Are we entering a time when the age of the media conglomerate is over or they need to own a lot less?
It certainly seems like that's been the trend, and Jeff [Bewkes, Time Warner CEO] and the board decided it was in our best interests to be smaller, more targeted and focused. We're certainly in an era where speed of decision-making is important, and [so is] trying to drive operational performance. We weren't being advantaged by Time Warner Cable; having it off on its own is going to be advantageous for our shareholders.
Tell us about the plans to push forward the world of online TV with “TV Everywhere.”
The concept of TV Everywhere is still being worked through in terms of getting all the industry players to understand it.
We want to allow our consumers to be able to watch TV online everywhere and anywhere just so long as they're a subscriber to multichannel video. That is the key concept to this. There is an authentication process that needs to be worked out.
Potentially, you could put material anywhere—Hulu, for instance—as long as it was authenticated.
Yes. It could also live on TimeWarner.com, YouTube, Google, ABC.com. The key concept [with TV Everywhere] is that you have to be a subscriber, because this is an opportunity for the distributors, for the cable companies and the satellite companies to maintain or increase their sub base.
How do you make money from it? If you've already paid for your subscription, won't the opportunity to increase subscription revenue be limited?
This is very consumer-friendly; this would allow consumers who have already paid their subscription to get more for the same amount of money.
Online viewing has the opportunity for fairly robust measurement techniques. If we can somehow integrate the ad load online with what's on TV, [we will have] an opportunity to grow out.
How do you model in an environment like this when seemingly nobody knows what's going on?
Scenario analysis. Our approach has been to look at a variety of potential outcomes and really stress-test. Maybe you don't exactly plan for the worst, but you have to be mindful of it.
Turner has been very bullish about its position versus the broadcast networks. At what point can they completely close that gap?
There is so much growth that could come our way that I feel extremely confident about our cable assets. Viewership trends are happening at an accelerated pace, but the ad trends have been slow to move and the gap in CPMs [cost per thousand] has held for a long time. We estimate that last year’s upfront was the first time we started to see that gap close. We really believe that the reach, the quality of our audience and our programming, and our ability to offer them a branded environment [prove] that we are very much as good as the broadcasters, and we can be more targeted in the quality of programming.
You’ve been doing a test of the TV Everywhere concept by offering HBO programming online in Wisconsin. Will you roll it out? Do you plan another test in another area?
We will start to see it being rolled out. There are plans in the works.
While we’re on the subject of HBO, what are the plans for further international expansion?
International in general is one of the key initiatives that Jeff has set in front of us. HBO is available in 50 countries, with more than 30 million subscribers outside the U.S. We have leadership positions in Asia and Latin America, and we’ve just increased ownership presence there. We’re in the U.K. and Caribbean, we just launched HBO Canada last October.

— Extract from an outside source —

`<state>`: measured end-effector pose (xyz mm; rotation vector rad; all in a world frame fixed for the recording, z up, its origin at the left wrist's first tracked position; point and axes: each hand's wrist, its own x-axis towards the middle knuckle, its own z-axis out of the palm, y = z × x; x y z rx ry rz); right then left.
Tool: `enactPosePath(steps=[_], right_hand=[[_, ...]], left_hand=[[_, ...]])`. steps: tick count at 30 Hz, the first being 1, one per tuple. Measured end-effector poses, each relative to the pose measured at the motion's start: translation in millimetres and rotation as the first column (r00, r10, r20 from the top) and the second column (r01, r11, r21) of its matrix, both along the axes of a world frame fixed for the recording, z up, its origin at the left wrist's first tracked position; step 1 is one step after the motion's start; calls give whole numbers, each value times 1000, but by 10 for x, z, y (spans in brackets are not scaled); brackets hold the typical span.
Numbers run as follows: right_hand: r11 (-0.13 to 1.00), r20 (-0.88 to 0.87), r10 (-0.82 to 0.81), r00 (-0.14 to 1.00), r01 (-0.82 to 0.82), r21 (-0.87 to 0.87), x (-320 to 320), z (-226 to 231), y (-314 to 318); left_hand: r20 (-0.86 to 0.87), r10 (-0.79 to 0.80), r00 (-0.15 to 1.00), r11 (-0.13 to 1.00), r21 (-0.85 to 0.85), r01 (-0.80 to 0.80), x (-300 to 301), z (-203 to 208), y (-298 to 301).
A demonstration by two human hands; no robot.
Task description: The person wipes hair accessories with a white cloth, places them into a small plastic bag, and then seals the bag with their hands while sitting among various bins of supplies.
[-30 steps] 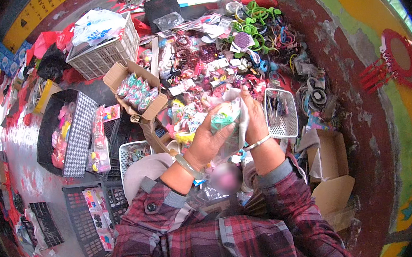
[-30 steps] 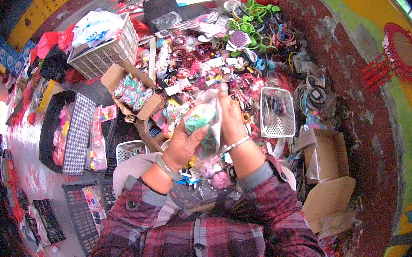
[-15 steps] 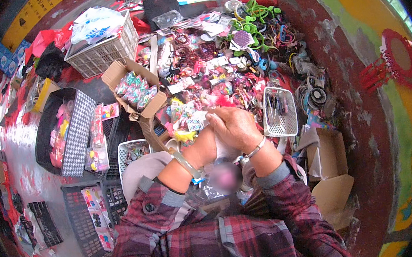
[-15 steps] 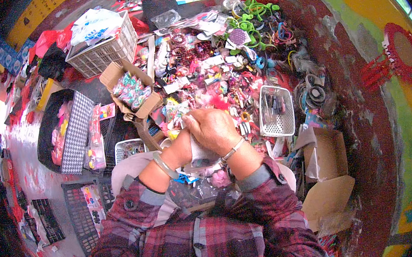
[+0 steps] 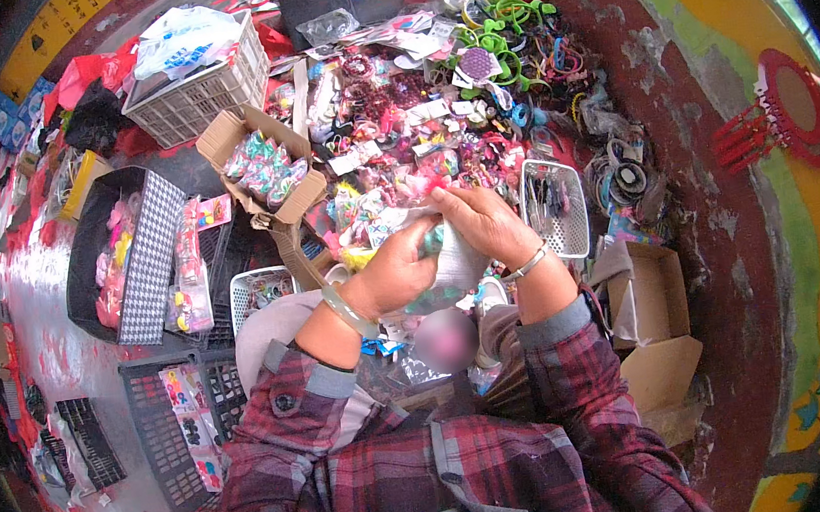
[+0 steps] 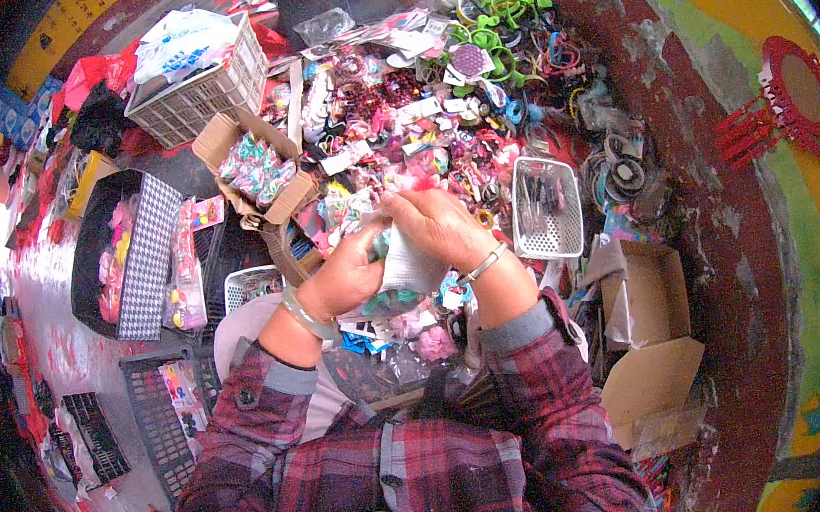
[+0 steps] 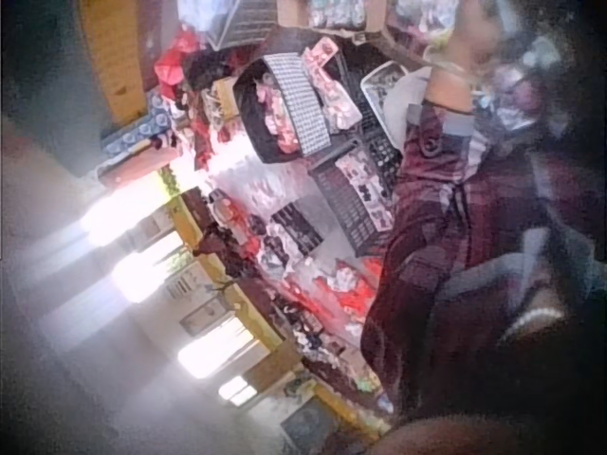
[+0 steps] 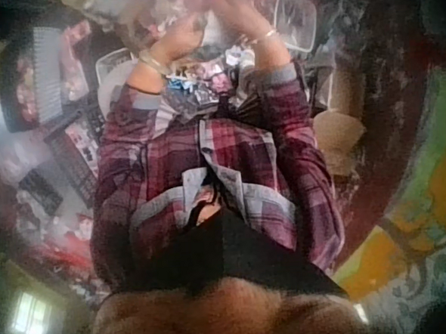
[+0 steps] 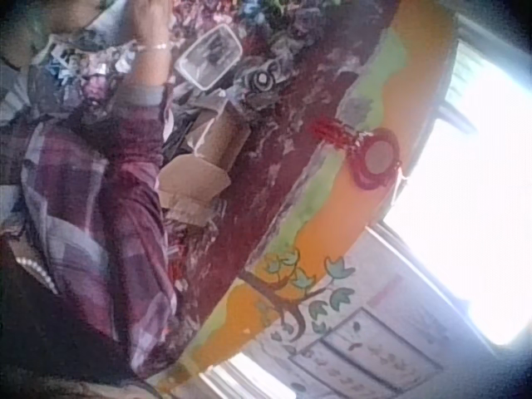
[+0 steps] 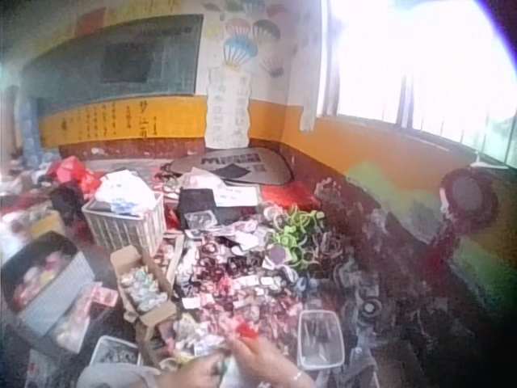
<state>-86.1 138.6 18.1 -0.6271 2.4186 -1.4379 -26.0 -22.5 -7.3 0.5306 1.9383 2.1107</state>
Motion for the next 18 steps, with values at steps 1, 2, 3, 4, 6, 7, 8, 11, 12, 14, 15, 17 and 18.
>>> enactPosePath(steps=[1,2,3,4,6,7,8,11,12,14,15,17,18], right_hand=[[1000,-24,-3,1000,3,16,17,82,22],[999,-48,-5,999,6,32,23,123,28],[993,50,-87,995,90,-82,22,118,24],[966,156,-154,976,182,-185,9,102,7],[921,274,-221,936,293,-256,-46,50,66],[904,427,-287,857,390,-174,-56,90,70],[813,488,-316,813,498,-302,-117,-8,105],[443,560,106,822,465,-766,-122,121,183],[365,529,178,830,443,-819,-117,187,178],[261,429,307,849,358,-896,-121,217,171],[239,449,274,851,392,-888,-114,233,145],[192,489,206,848,455,-870,-85,309,85],[179,456,191,869,427,-887,-74,332,85]], left_hand=[[54,12,998,995,94,-17,16,43,-32],[109,20,994,982,187,-40,33,92,-62],[176,28,984,958,276,-77,34,160,-82],[243,30,970,925,360,-119,18,238,-105],[326,87,941,842,481,-244,-21,304,-134],[374,79,924,784,550,-289,-64,292,-179],[419,66,905,717,611,-335,-117,259,-245],[512,173,841,544,662,-515,-196,278,-272],[531,215,820,502,660,-559,-216,243,-268],[563,249,788,443,657,-610,-242,152,-278],[564,270,780,438,650,-621,-259,94,-286],[564,311,765,427,636,-643,-283,6,-299],[562,293,773,420,651,-632,-273,32,-289]])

We will continue to explore strategies to [expand] the HBO brand, which is very well known in most parts of the world. But HBO is just one division, and we’re exploiting similar strategies with Turner and Warner Bros. It has been a broader push at the company to try to not only be an exporter of domestic product, but to increasingly investment in local resources and partner in local productions. We want to increase our capabilities in local TV and local film production, where the content that’s being consumed is indigenous local product.